• [ABOUT THIS EXERCISE]:
Return exactly the line that contains "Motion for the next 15" and all lines beneath it in the entries, through the very last one.

• [Records drawn from a dataset]:
━━━━━━━━━━━━━━━━

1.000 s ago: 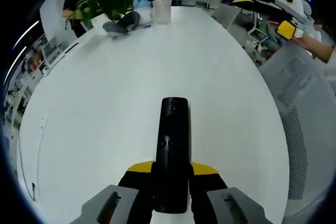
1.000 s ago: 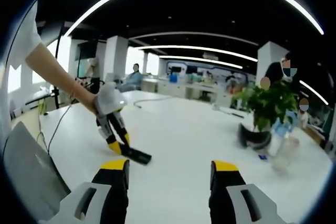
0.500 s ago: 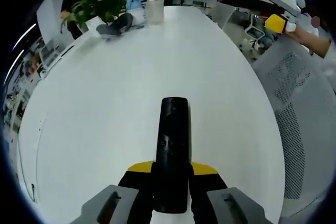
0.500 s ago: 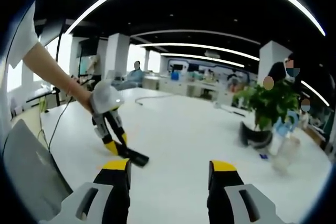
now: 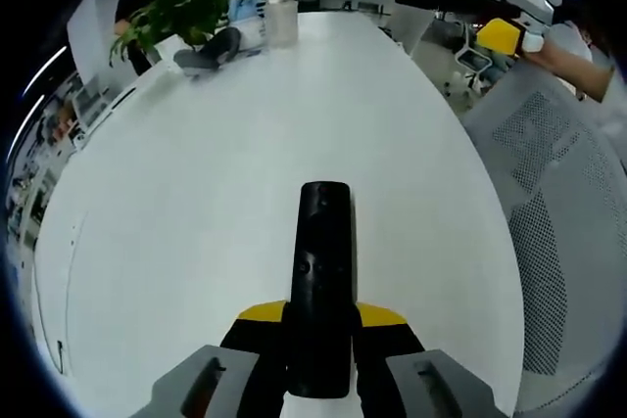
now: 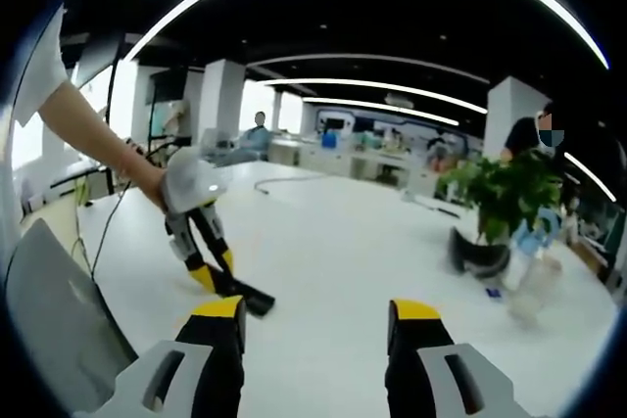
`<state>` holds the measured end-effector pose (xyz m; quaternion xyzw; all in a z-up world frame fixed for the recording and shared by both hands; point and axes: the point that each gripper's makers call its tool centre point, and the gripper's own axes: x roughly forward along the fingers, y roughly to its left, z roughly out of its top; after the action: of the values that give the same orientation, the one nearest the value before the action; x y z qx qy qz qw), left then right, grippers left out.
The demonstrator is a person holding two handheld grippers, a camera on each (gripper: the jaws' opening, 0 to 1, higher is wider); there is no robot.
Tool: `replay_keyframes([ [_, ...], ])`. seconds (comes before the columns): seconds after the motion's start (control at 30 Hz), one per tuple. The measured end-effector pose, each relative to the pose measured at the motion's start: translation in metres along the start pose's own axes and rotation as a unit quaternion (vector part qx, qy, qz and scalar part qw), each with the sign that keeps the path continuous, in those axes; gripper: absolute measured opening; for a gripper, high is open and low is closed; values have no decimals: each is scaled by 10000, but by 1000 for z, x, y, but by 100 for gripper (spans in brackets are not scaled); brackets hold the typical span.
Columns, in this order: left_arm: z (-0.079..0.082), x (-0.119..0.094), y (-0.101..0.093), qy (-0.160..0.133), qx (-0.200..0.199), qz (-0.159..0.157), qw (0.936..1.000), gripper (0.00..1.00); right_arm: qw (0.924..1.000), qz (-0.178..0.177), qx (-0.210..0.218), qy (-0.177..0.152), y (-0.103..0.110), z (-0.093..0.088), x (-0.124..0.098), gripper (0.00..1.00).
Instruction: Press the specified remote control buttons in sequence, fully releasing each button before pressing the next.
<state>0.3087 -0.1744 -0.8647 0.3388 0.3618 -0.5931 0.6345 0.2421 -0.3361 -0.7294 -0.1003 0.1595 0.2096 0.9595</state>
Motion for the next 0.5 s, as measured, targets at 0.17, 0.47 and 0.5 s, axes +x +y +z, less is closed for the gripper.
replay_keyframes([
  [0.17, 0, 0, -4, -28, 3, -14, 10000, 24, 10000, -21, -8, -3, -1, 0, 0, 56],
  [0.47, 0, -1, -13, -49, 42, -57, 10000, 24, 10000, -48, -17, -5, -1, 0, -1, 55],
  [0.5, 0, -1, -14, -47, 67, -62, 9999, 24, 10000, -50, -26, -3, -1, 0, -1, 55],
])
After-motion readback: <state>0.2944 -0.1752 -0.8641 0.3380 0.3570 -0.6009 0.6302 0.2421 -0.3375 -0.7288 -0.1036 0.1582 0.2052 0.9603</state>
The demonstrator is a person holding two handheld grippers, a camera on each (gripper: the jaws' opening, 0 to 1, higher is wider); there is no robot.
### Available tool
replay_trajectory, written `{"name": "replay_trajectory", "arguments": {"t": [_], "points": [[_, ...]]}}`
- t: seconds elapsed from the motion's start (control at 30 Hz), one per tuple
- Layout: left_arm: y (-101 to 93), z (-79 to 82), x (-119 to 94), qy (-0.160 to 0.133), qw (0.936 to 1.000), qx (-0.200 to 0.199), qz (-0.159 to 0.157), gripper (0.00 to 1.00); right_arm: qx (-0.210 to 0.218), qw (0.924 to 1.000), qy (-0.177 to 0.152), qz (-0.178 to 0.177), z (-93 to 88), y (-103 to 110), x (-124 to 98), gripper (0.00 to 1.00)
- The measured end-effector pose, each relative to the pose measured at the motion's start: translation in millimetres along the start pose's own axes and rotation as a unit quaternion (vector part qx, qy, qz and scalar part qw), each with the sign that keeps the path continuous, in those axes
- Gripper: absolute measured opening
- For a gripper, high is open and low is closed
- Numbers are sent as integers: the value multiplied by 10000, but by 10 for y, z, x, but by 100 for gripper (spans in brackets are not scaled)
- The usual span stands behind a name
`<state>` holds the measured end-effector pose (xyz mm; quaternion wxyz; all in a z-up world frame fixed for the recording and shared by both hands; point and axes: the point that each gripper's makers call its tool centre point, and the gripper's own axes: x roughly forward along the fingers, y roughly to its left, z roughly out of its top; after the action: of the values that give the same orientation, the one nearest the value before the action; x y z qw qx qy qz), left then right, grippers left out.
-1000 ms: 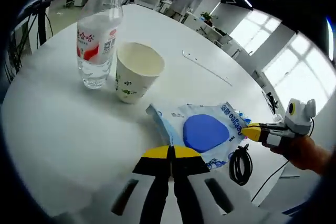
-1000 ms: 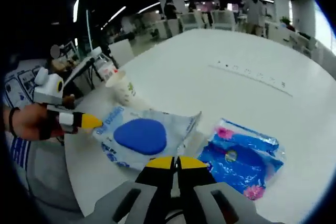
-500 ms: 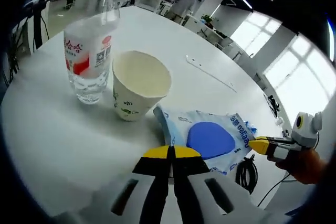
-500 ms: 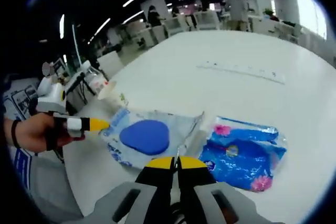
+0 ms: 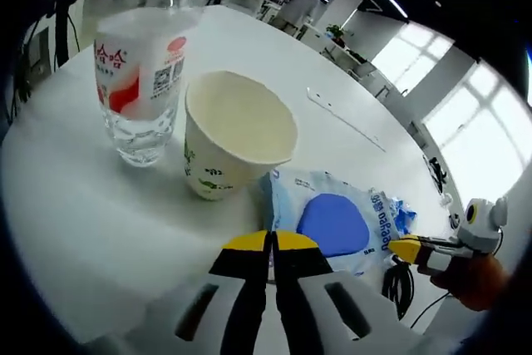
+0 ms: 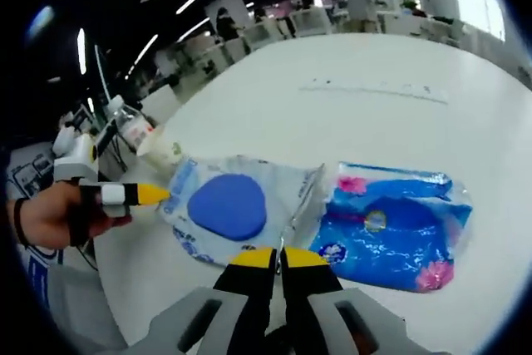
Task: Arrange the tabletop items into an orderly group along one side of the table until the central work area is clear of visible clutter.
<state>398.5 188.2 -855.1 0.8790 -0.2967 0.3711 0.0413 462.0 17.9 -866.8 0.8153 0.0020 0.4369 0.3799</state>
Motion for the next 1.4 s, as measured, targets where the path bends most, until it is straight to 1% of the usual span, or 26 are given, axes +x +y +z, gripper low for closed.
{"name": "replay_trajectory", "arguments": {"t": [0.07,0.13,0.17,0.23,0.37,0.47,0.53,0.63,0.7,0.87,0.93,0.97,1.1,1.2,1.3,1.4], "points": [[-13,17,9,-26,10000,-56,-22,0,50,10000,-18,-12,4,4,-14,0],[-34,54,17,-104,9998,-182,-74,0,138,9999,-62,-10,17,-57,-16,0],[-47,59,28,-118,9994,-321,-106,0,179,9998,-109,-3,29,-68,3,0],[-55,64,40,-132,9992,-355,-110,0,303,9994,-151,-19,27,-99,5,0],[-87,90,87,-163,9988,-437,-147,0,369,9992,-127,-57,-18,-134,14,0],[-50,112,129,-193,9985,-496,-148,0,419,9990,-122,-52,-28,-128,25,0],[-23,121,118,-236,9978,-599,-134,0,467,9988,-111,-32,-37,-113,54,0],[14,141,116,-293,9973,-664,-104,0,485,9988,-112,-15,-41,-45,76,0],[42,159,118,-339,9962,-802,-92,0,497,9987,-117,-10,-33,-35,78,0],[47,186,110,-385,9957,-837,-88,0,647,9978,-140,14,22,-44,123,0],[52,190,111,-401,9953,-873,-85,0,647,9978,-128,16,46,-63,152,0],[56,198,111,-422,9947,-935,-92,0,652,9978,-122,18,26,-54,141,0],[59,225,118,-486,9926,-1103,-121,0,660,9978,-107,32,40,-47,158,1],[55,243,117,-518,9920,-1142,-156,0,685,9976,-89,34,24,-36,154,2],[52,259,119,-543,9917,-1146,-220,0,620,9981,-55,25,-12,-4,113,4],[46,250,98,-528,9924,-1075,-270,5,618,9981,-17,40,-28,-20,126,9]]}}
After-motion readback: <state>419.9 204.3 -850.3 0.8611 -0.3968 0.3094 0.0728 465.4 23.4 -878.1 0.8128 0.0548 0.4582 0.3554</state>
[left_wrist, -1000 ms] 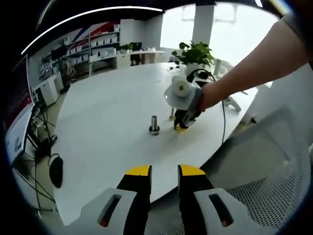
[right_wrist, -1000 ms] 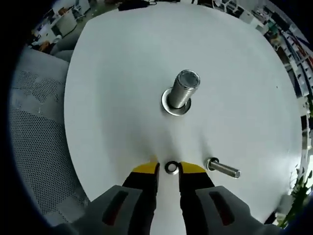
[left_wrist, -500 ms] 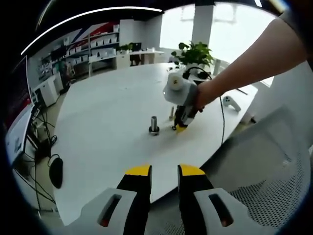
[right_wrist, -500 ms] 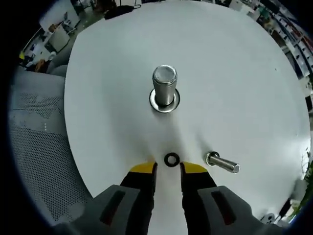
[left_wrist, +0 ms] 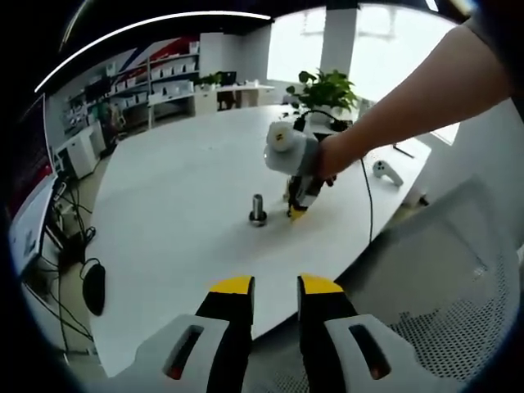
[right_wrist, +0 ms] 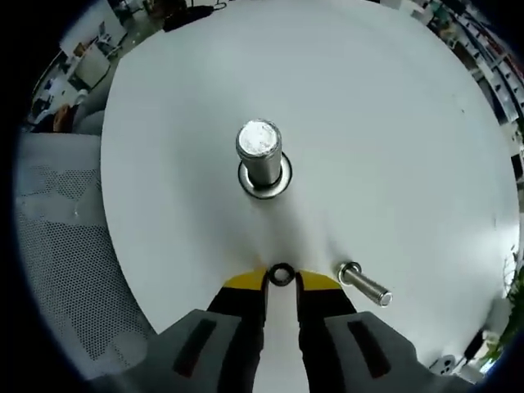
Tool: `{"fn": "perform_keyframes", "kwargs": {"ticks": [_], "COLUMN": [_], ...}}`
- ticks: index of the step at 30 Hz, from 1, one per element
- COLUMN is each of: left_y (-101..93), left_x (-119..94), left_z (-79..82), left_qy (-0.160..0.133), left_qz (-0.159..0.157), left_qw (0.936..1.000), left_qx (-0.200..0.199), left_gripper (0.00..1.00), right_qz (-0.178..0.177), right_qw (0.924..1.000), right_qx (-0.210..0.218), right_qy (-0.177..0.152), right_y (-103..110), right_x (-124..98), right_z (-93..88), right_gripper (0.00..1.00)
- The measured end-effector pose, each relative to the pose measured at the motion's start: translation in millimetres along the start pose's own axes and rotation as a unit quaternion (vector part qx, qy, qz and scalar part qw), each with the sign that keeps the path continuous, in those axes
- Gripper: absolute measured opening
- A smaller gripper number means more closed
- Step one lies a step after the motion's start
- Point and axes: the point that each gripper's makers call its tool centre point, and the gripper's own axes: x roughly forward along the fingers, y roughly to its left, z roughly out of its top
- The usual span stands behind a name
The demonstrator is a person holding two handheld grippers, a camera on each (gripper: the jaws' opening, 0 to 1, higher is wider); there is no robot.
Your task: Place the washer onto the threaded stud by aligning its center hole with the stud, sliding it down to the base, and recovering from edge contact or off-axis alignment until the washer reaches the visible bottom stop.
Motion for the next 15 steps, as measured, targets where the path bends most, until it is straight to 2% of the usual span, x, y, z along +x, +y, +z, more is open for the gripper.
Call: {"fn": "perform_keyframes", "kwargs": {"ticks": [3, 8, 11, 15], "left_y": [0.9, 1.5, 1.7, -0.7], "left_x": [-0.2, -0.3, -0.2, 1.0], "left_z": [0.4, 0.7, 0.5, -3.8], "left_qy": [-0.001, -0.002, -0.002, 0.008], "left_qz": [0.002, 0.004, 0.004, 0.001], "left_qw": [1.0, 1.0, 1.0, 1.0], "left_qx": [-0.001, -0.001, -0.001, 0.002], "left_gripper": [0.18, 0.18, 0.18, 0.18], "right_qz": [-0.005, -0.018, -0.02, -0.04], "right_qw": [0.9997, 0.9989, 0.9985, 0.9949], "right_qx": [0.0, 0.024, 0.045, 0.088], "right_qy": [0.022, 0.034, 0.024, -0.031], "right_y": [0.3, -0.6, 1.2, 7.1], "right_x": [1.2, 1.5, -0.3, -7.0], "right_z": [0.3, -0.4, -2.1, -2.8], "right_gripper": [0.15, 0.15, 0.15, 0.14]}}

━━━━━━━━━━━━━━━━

• [OUTPUT OF THE TASK]:
Motion for the next 15 steps, as measured, targets where the path bends most, until it is straight to 2% of the usual span, x, y, z along +x, +y, +z, more is open for the gripper.
Call: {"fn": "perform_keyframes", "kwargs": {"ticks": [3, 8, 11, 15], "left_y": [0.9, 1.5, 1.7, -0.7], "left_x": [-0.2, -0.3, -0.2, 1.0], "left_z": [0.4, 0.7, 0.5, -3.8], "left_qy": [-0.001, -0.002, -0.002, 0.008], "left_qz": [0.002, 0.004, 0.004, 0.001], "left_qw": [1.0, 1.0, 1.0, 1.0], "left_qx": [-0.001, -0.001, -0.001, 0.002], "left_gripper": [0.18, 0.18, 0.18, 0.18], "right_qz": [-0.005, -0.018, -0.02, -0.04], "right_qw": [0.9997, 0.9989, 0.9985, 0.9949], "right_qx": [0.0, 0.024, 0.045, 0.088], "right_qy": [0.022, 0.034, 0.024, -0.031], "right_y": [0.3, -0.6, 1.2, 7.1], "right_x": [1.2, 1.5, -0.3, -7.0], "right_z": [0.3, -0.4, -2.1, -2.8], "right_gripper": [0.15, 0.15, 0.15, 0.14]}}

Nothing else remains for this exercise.